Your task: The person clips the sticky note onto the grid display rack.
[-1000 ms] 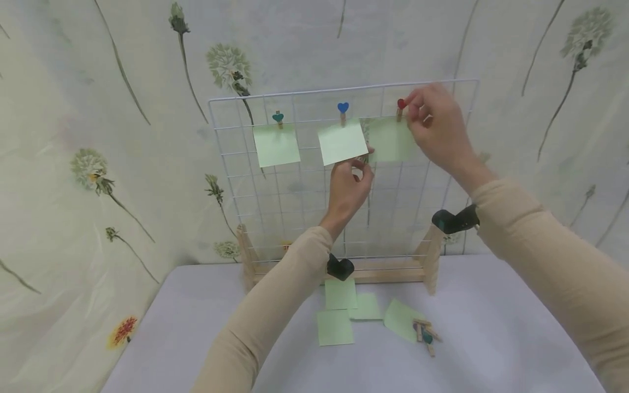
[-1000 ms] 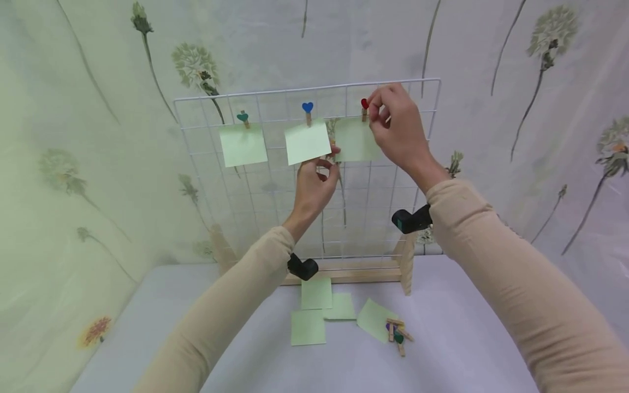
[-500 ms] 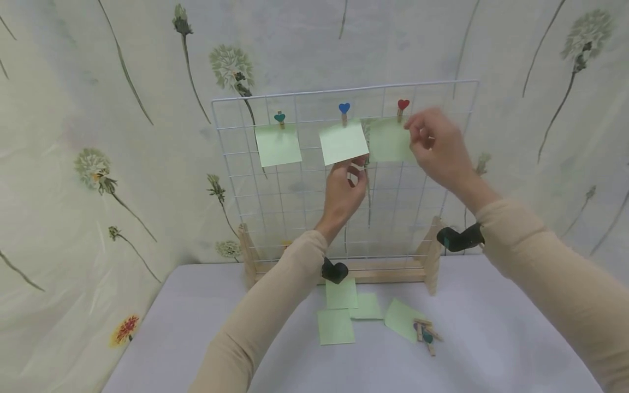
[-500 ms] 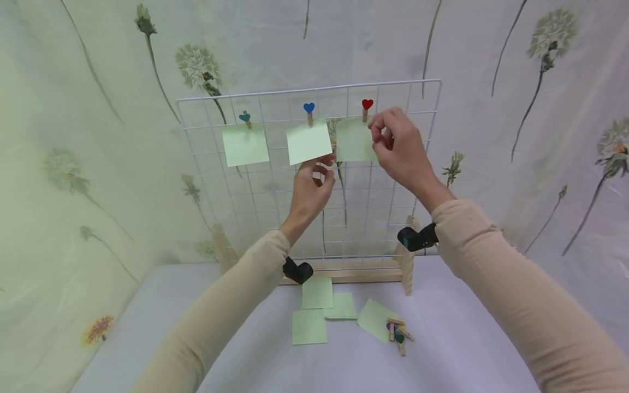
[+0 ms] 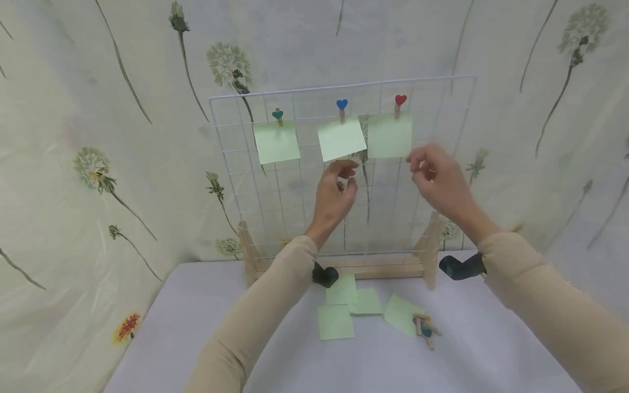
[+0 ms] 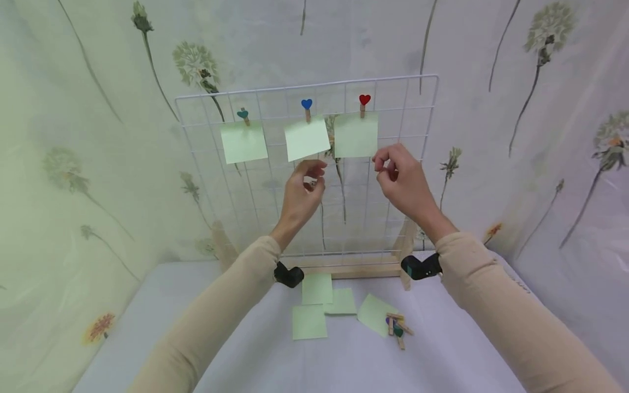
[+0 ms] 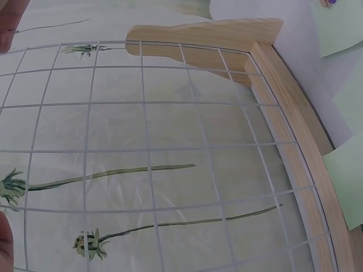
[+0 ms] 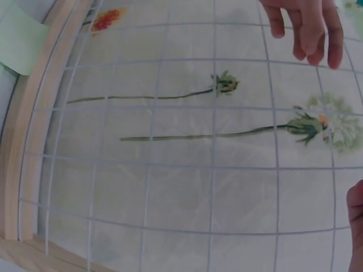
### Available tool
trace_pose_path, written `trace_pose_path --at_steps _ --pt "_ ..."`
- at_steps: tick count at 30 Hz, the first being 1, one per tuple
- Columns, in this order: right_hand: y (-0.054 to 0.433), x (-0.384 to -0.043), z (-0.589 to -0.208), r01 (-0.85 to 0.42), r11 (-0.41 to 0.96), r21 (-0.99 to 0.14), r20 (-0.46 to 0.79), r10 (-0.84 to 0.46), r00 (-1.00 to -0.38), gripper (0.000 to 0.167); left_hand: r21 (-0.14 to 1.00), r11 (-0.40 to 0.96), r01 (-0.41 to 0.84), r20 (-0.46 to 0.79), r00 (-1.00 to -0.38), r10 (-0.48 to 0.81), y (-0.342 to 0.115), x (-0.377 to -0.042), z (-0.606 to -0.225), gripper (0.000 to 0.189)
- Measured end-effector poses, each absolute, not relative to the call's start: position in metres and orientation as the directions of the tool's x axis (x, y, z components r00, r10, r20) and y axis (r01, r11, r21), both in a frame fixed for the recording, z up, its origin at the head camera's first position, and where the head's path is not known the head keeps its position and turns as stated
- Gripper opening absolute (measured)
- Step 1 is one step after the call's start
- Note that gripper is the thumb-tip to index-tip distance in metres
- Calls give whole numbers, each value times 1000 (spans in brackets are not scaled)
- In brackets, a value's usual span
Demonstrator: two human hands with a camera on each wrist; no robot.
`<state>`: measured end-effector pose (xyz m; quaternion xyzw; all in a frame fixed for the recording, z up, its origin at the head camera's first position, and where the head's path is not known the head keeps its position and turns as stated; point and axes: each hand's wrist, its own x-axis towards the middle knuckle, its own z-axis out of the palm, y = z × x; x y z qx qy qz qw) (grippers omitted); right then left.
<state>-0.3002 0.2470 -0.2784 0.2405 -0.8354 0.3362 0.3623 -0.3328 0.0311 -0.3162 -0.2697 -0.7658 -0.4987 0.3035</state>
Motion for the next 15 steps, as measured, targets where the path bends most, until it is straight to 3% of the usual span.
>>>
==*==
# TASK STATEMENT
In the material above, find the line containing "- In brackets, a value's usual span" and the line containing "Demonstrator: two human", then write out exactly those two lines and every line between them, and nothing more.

# ANSWER SPACE
- In brackets, a value's usual span
Demonstrator: two human hands with a camera on each wrist; no robot.

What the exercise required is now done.